Espace Manager :Comment les patients peuvent-ils prendre contact avec CoviDar ?
L’ambition de CoviDar est d’ordre national. En raison de moyens financiers limités, nous démarrons, en phase pilote, dans deux gouvernorats des plus touchés de point de vue épidémiologique, Ben Arous et Monastir.
Nous mettons à la disposition des citoyens de ces deux gouvernorats, un numéro vert, ouvert 24 sur 24 et 7 sur 7.
Un triage, par des professionnels de la santé formés, conforme aux guidelines de l’Instance Nationale d’Evaluation et d’Accréditation en Santé( INEASanté) et obéissant à un score précis et clair permettra de prendre la décision par rapport au type de prise en charge et lancer le process CoviDar, celui de la visite et la prise en charge à domicile pour les patients candidats à cette prise en charge.
Les patients classés « graves » dès le départ, à travers le score seront orientés pour un transfert à l’hôpital, immédiatement.
Les patients CoviDar seront suivis quotidiennement, à domicile, par des infirmiers et médecins, dédiés.
Toute alerte, annonçant une aggravation, conforme au score en vigueur conduira à un transfert à l’hôpital. CoviDar coordonnera ses actions également avec les hôpitaux et les cliniques privés en vue de prendre en charge les patients guéris afin d’aider au retour précoce et sécurisé des patients à domicile.
Espace Manager : L’extension pour d’autres gouvernorats est prévue dans quels délais ?

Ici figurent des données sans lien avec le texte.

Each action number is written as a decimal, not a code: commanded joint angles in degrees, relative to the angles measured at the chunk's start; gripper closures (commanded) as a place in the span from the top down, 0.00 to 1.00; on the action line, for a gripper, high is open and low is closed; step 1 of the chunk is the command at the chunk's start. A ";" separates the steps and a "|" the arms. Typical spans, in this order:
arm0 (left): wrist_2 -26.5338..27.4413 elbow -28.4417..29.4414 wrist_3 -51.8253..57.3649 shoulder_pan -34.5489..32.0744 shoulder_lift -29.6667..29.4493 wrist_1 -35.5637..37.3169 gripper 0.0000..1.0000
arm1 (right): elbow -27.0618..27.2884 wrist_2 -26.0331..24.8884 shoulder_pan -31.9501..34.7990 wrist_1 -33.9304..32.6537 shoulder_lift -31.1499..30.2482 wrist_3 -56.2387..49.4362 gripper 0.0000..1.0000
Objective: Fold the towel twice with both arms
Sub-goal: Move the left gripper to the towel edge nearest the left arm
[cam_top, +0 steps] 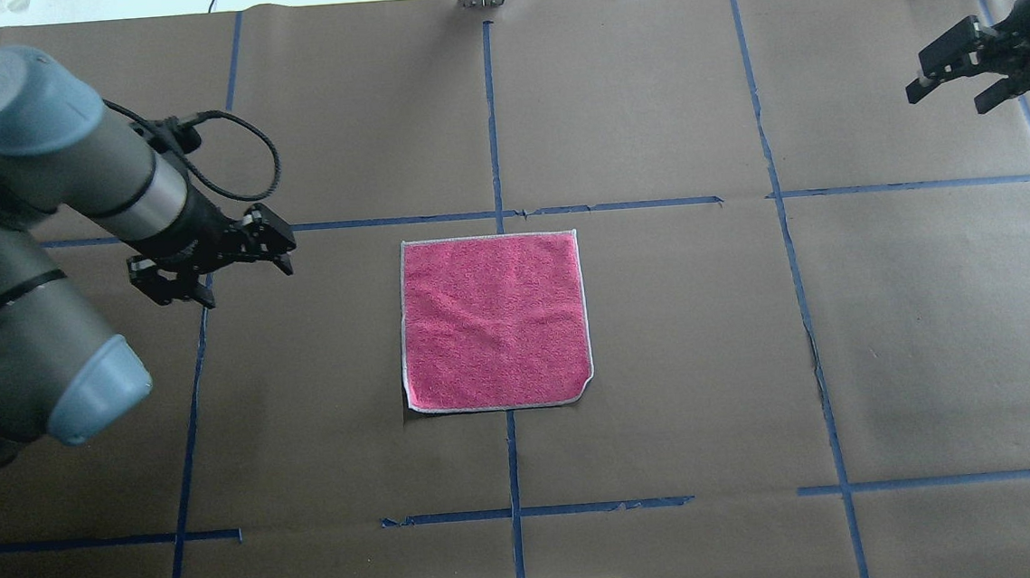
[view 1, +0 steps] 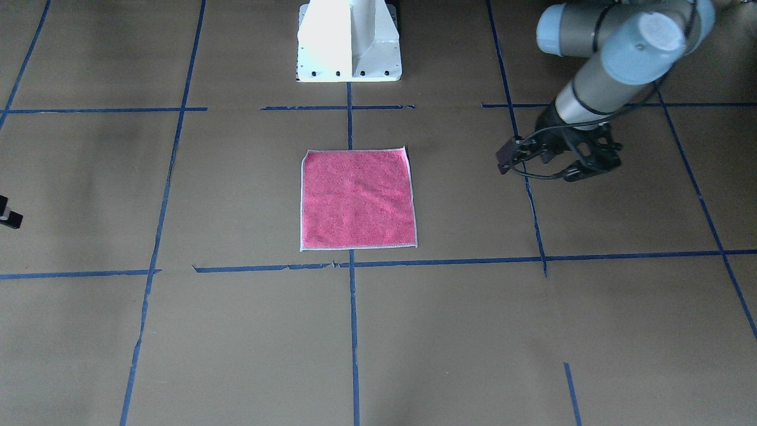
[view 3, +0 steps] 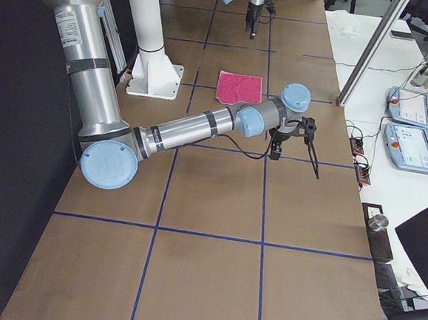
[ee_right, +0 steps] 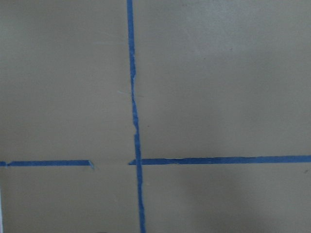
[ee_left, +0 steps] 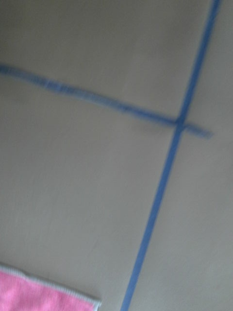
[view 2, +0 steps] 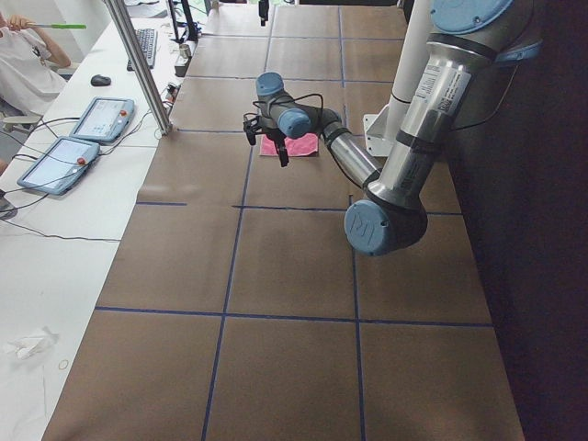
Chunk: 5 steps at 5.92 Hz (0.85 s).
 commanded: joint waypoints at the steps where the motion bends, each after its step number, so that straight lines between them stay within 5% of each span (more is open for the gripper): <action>1: 7.38 2.94 -11.93 8.57 -5.30 -1.65 1.00 | 0.22 -0.44 -4.81 10.12 0.12 17.25 1.00; 3: 14.24 8.47 -20.04 15.61 -6.72 -9.03 0.95 | 0.57 -0.79 -7.46 11.73 0.39 22.49 1.00; 5: 15.51 9.90 -20.24 17.66 -7.08 -9.23 0.81 | 1.18 -2.20 -8.35 11.73 0.39 22.85 1.00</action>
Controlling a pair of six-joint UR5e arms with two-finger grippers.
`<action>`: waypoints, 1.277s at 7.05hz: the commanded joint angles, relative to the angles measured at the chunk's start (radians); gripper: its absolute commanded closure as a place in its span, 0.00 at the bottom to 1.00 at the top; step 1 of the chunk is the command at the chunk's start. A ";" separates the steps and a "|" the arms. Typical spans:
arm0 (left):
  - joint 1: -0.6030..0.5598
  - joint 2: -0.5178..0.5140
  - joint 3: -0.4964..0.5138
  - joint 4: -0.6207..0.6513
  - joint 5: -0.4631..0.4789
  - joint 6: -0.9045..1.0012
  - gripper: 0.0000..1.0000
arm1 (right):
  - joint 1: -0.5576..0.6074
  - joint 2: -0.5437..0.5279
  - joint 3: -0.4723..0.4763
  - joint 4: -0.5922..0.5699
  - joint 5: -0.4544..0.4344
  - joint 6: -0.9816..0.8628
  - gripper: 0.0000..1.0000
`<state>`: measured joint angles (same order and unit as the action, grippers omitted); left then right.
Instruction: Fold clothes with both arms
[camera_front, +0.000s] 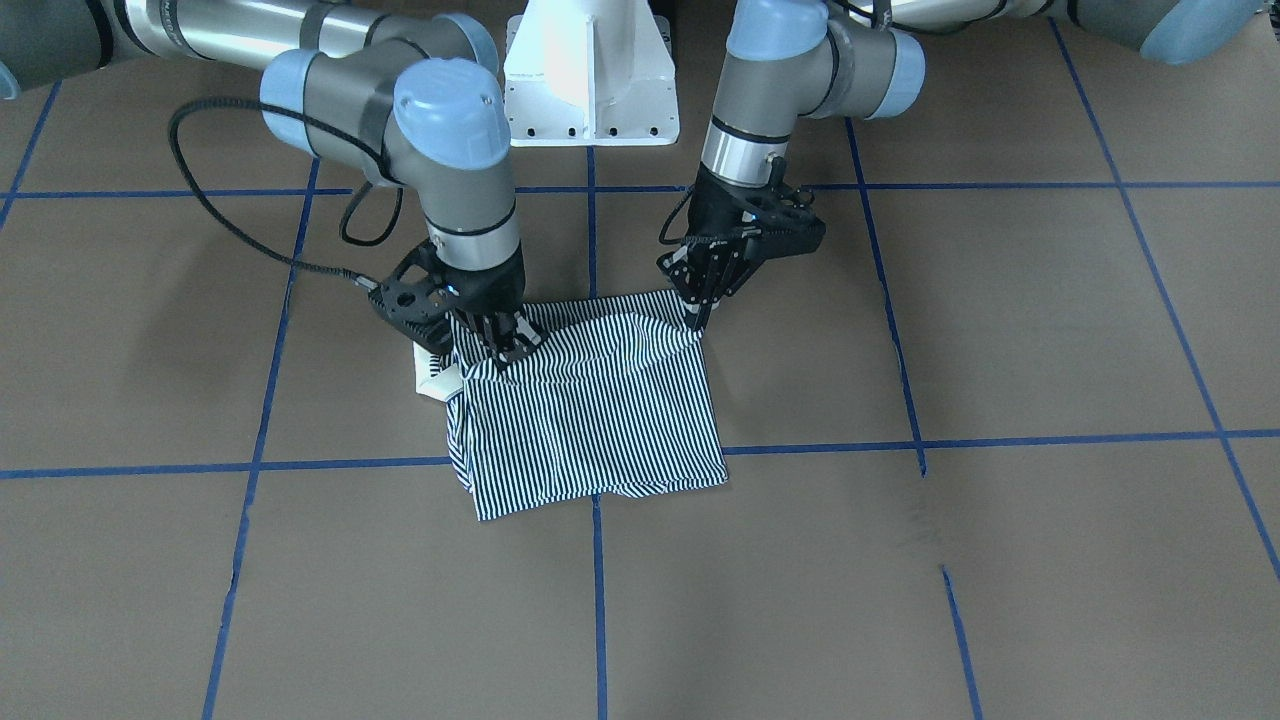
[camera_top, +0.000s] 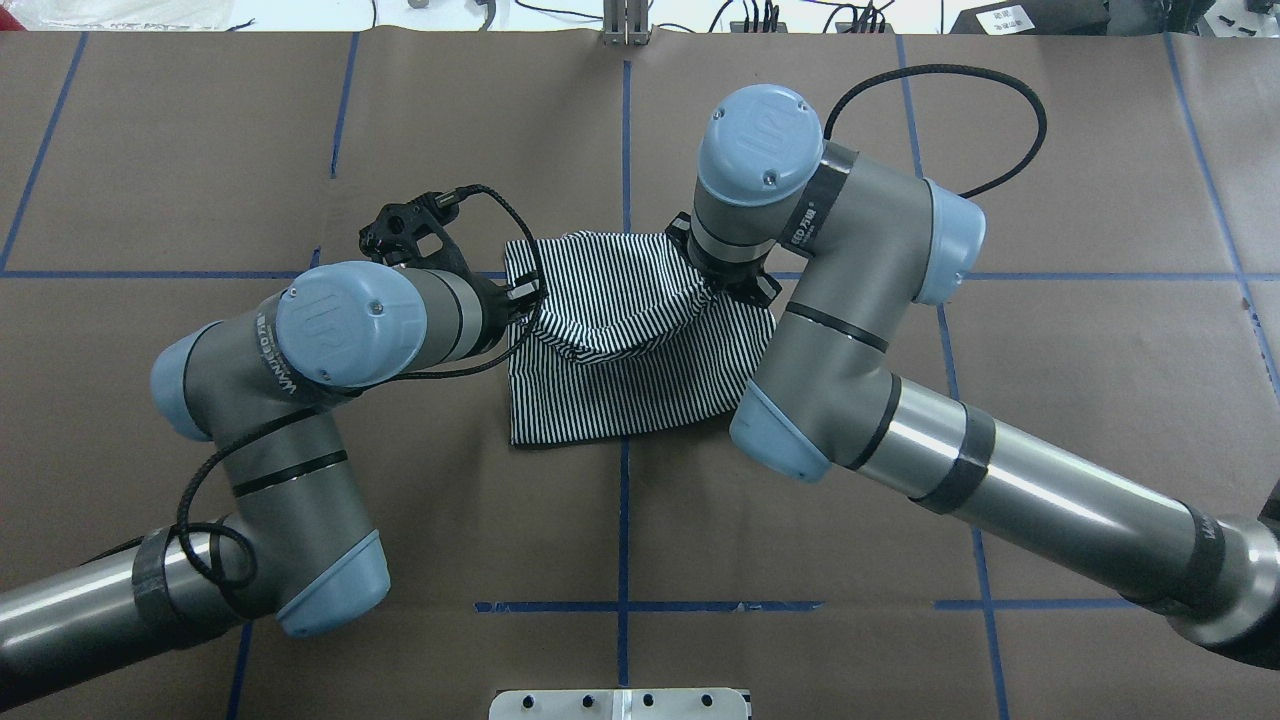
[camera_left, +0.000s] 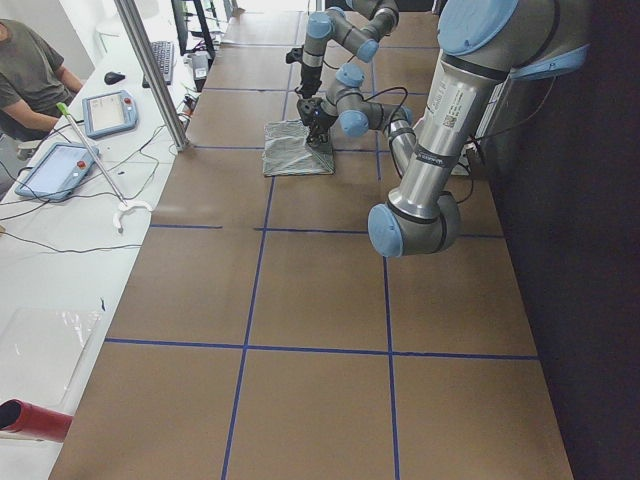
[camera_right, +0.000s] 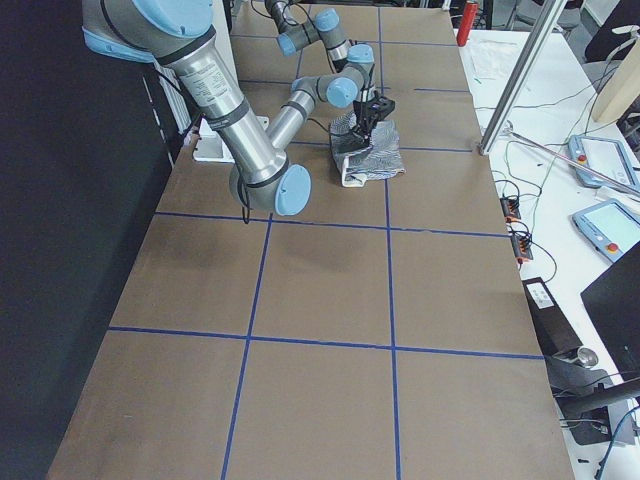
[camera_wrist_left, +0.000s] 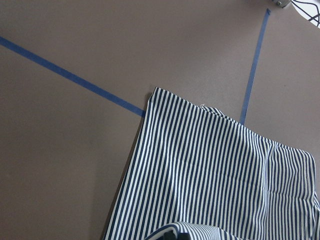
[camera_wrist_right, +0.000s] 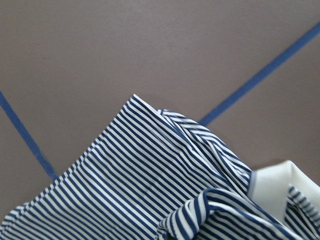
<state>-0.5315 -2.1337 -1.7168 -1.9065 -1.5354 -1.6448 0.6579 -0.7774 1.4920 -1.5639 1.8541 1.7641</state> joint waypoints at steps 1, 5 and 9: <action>-0.111 -0.108 0.350 -0.206 0.001 0.168 0.46 | 0.092 0.123 -0.377 0.243 0.065 -0.221 0.01; -0.156 -0.030 0.222 -0.269 -0.078 0.189 0.39 | 0.213 0.163 -0.317 0.143 0.249 -0.338 0.00; -0.194 0.186 -0.012 -0.276 -0.260 0.433 1.00 | 0.293 -0.237 0.052 0.145 0.272 -0.635 0.00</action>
<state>-0.6962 -2.0388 -1.6586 -2.1755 -1.7315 -1.3581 0.9080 -0.8761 1.4268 -1.4193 2.1133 1.2725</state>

L’extension peut être, nous l’espérons,à très court terme, dès que les conditions seront réunies, en particulier financières ainsi que la disposition de ressources médicales, médecins et infirmiers consentants à adhérer à l’initiative CoviDar.
Une fois ces conditions seront réunies, l’extension sera immédiate à d’autres gouvernorats.
Dans ce cadre, nous avouons que nous rencontrons des difficultés dans la collecte de dons. Je profite pour faire un appel à la générosité des citoyens Tunisiens, résidents en Tunisie et à l’étranger ainsi qu’aux entreprises pour contribuer au financement de CoviDar. Les dépenses seront toutes transparentes et publiques, sont gérées par une structure reconnue pour son sérieux et ses multiples actions humanitaires, Le Lions Club Tunisie. Un numéro de compte dédié a été ouvert et se trouve sur le site covidar-tn.com.
Espace Manager : le mot de la fin ?
Tout d’abord, je m’adresse aux Tunisiens pour les sensibiliser à l’importance et à l’impératif de respecter les mesures barrières qui, aujourd’hui sont les seuls moyens vraiment efficaces pour lutter contre COVID-19.
D’autant plus que nous rentrons dans la saison hivernale reconnue par la croissance des infections respiratoires.
Comme il ne faut pas non plus faire des économies de bonne nouvelle, je leur dis que des signes et des chiffres permettent de dire que nous sommes sur la bonne voie dans le début de la maitrise de l’épidémie. Les vaccins anti COVID-19 constituent également un vrai espoir et sont prometteurs pour une lutte efficace universelle contre ce virus.
Enfin, même si nous sommes pas au stade de remerciements, je voudrais remercier tous ceux qui ont adhéré et encouragé l’initiative CoviDar sans oublier tous mes confrères initiateurs de CoviDar pour leur engagement et leur disponibilité, en particulier mes confrères exerçant en France ainsi que tous les membres de la société civile qui ont très vite cru en Covidar et étaient volontaires pour nous rejoindre.